## WHAT THIS TASK INVOLVES
Among the records that follow, find each line holding the word "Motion" and copy it.

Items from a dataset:
##########

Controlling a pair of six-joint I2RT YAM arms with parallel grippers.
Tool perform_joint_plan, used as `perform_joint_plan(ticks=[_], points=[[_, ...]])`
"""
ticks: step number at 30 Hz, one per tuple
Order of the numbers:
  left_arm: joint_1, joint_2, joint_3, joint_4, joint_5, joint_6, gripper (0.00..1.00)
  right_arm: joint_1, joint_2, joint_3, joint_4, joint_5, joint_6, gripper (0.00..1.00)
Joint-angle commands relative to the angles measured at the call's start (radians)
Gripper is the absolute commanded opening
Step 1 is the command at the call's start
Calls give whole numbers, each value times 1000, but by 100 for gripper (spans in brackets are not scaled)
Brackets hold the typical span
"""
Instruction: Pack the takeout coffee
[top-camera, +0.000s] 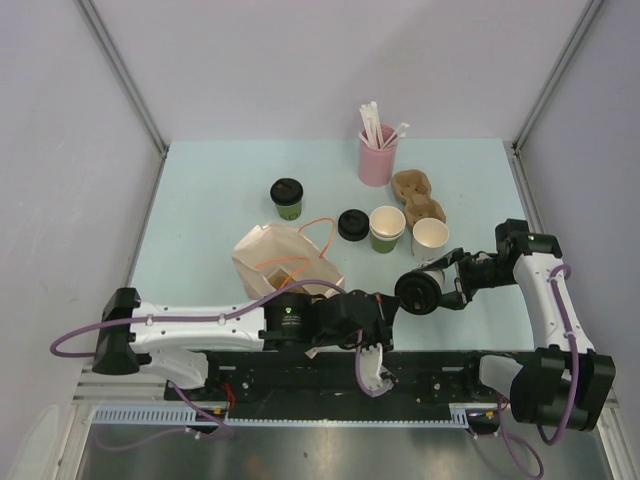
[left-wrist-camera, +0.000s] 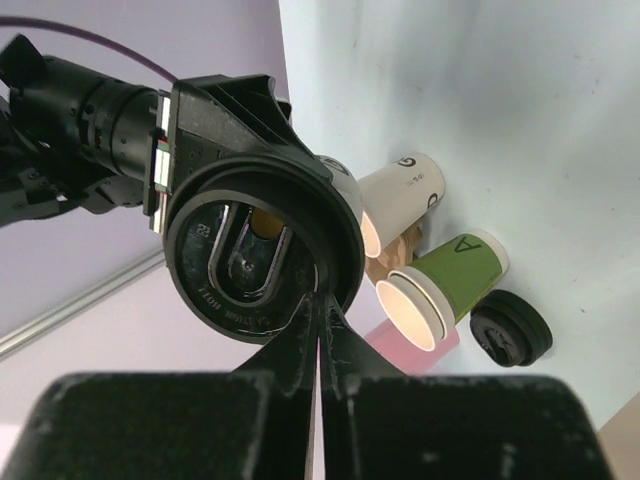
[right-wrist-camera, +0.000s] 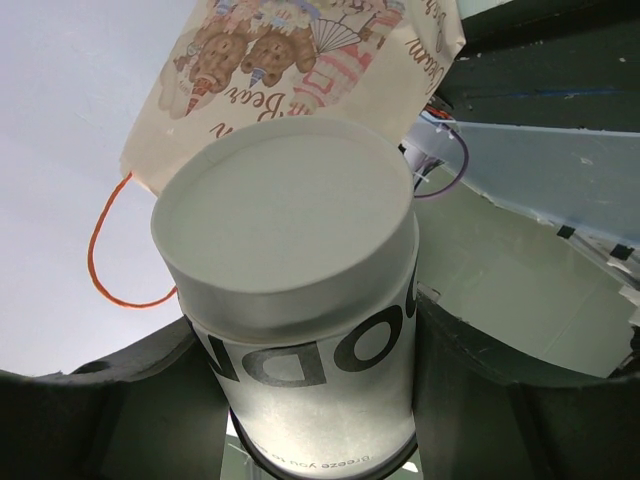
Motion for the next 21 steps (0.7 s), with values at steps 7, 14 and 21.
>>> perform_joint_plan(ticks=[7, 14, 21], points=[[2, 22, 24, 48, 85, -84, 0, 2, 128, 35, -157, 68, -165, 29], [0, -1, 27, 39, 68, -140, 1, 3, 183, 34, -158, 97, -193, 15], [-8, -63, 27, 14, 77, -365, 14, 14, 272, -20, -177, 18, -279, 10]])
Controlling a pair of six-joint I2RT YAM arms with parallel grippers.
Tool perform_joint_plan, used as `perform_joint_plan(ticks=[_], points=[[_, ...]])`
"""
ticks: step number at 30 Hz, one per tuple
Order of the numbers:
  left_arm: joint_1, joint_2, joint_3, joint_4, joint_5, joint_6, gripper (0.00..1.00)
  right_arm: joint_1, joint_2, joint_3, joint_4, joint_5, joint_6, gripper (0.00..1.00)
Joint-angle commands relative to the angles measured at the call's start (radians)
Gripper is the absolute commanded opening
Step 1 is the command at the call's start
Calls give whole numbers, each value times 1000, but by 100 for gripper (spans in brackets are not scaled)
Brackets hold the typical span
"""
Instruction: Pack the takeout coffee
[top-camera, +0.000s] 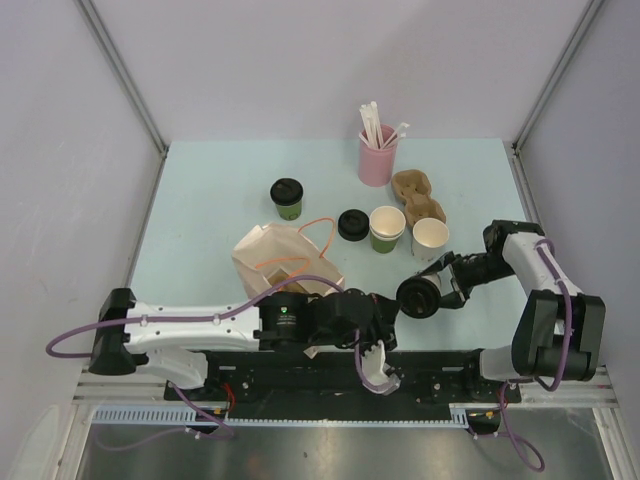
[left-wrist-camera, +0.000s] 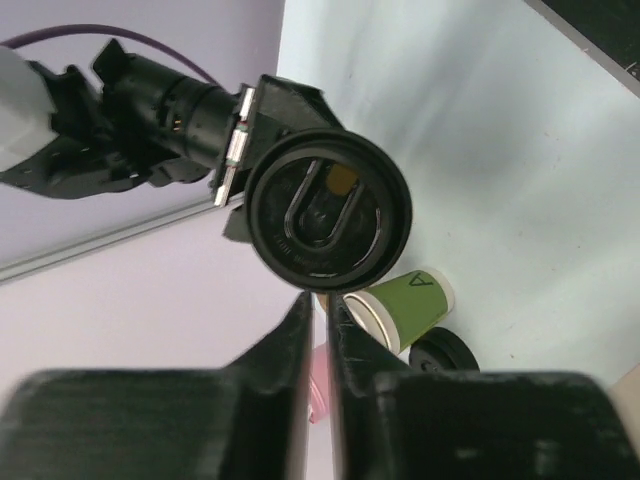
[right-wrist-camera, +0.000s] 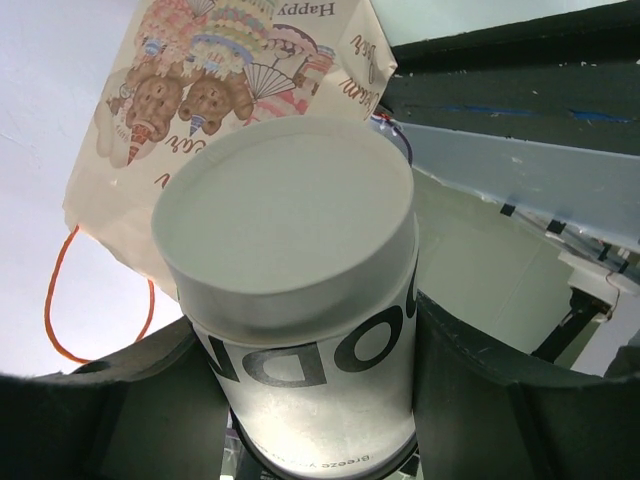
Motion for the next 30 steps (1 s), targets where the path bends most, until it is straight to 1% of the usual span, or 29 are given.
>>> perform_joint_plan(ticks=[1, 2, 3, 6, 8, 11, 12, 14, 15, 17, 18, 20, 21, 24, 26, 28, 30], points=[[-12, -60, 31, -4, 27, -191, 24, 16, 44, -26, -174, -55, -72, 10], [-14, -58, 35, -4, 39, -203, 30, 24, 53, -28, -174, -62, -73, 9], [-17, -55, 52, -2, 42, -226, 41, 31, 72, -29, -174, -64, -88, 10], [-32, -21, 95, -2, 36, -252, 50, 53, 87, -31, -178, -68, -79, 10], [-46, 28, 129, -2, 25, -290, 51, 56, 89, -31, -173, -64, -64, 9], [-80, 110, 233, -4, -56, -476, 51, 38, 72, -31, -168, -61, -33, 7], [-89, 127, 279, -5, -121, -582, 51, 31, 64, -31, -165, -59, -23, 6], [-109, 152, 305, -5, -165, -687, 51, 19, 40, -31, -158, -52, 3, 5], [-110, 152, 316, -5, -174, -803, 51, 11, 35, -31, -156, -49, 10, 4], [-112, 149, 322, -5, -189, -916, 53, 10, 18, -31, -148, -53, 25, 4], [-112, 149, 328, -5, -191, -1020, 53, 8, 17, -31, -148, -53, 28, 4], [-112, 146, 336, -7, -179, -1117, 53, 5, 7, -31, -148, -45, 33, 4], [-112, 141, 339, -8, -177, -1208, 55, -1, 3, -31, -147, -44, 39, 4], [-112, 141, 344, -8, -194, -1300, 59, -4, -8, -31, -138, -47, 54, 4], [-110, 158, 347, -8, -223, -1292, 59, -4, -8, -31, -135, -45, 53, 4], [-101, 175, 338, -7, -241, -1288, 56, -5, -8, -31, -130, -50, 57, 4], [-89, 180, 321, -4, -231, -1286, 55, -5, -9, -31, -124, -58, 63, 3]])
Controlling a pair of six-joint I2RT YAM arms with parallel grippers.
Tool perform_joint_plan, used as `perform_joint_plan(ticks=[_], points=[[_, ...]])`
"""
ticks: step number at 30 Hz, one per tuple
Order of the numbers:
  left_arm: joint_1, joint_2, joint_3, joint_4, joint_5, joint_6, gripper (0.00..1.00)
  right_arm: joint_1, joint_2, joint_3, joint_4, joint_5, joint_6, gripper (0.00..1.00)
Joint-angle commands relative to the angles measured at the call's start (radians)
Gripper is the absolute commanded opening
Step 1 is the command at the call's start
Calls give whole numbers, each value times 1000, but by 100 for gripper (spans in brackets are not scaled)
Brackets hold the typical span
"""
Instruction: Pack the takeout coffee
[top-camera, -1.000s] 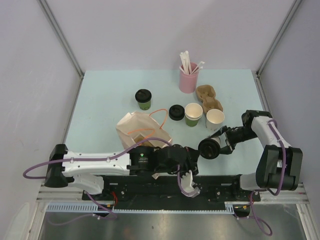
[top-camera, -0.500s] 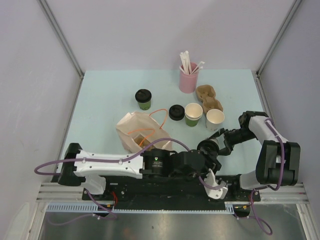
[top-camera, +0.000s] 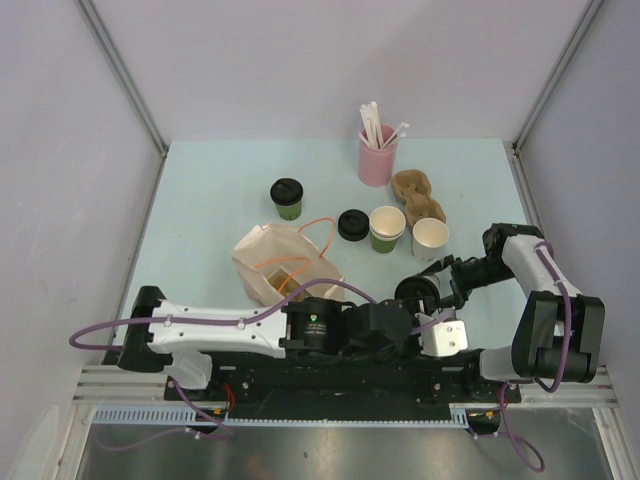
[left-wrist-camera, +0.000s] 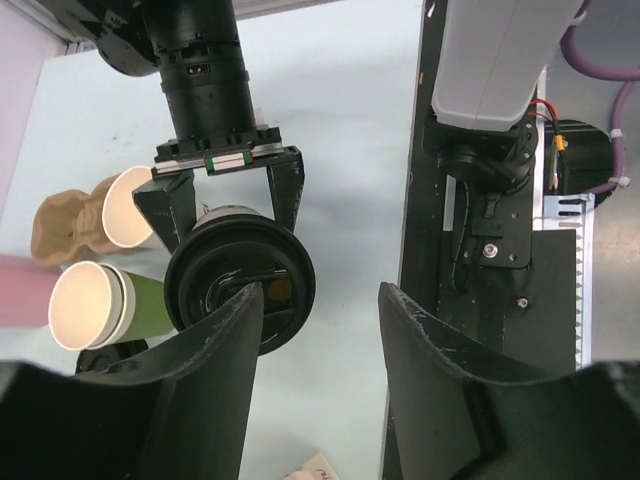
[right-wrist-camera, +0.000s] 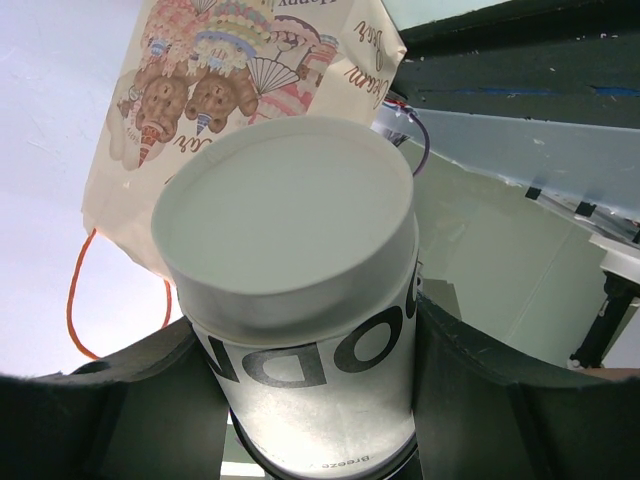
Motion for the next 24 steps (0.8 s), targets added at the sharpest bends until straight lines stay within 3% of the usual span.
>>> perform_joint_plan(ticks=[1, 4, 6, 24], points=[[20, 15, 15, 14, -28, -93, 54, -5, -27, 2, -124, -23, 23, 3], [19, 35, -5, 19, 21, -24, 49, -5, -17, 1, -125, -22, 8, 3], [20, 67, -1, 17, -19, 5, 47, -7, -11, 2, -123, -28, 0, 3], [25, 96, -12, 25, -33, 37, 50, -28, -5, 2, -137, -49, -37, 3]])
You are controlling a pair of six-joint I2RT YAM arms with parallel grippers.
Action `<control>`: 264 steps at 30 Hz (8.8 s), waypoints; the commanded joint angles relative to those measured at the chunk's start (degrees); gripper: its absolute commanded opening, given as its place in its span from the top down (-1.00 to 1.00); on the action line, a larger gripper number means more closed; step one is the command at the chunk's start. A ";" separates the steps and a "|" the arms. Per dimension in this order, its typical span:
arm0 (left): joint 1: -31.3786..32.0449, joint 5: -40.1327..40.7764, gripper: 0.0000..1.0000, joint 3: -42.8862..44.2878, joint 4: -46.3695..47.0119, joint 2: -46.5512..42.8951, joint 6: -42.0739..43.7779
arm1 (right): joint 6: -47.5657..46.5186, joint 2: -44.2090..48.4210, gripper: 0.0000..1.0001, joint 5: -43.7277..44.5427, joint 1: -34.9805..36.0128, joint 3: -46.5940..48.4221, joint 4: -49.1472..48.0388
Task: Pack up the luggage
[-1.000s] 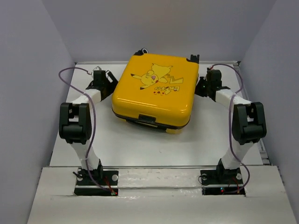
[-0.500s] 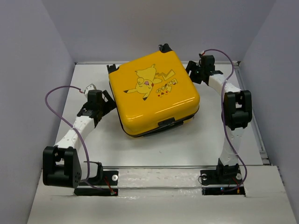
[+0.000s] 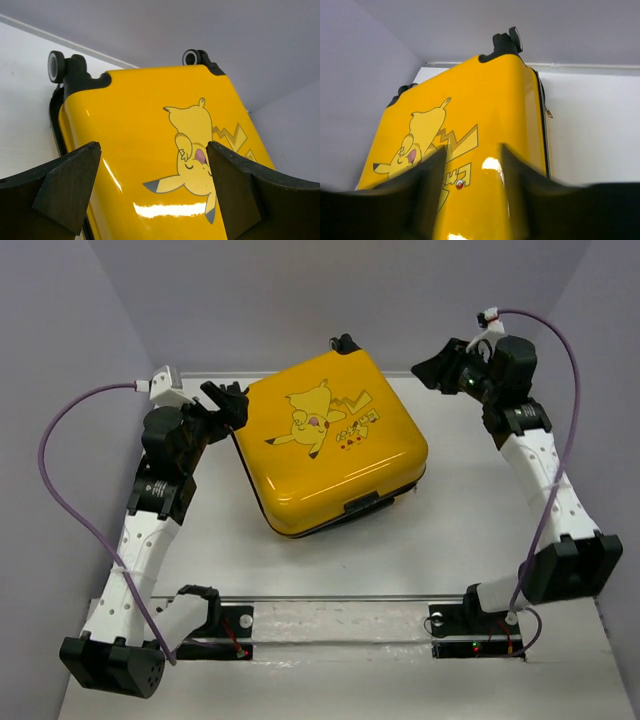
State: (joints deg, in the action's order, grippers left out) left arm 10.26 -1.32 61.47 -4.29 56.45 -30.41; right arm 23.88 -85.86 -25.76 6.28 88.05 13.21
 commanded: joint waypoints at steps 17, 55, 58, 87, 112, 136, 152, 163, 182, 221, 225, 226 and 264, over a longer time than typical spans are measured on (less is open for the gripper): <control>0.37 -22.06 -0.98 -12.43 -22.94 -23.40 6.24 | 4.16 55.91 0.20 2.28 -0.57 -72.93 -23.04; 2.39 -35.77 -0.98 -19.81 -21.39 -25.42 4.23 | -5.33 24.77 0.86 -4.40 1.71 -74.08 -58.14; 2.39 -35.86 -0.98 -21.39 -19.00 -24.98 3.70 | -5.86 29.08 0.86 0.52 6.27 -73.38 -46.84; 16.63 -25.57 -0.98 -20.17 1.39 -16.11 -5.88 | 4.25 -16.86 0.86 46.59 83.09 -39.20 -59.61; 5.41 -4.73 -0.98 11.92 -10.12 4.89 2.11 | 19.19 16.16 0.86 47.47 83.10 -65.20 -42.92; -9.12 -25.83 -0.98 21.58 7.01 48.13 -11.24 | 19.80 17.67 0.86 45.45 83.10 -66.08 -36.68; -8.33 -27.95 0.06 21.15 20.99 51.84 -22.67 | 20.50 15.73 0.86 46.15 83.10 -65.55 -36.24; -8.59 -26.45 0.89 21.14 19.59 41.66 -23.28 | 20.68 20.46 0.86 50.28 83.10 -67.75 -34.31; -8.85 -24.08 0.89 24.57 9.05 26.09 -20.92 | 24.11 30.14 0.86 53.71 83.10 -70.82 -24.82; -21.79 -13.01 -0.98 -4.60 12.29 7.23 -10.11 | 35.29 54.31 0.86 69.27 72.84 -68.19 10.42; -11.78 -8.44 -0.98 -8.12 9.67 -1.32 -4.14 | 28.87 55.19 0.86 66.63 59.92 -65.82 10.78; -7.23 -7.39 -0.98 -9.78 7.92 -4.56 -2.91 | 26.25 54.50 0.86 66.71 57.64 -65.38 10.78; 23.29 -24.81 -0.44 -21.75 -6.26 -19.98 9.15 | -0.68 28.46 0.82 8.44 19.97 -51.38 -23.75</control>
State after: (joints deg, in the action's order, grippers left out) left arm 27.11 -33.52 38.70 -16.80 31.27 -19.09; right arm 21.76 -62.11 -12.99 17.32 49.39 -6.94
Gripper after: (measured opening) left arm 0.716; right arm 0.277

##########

## EXERCISE ANSWER
Motion for the next 21 steps (0.7 s), with values at steps 7, 14 and 21.
Motion for the next 30 steps (1 s), targets where the path bends most, until it is straight to 1% of the usual span, or 29 are given.
Motion for the next 24 steps (0.8 s), targets added at the sharpest bends until straight lines stay within 3% of the usual span.

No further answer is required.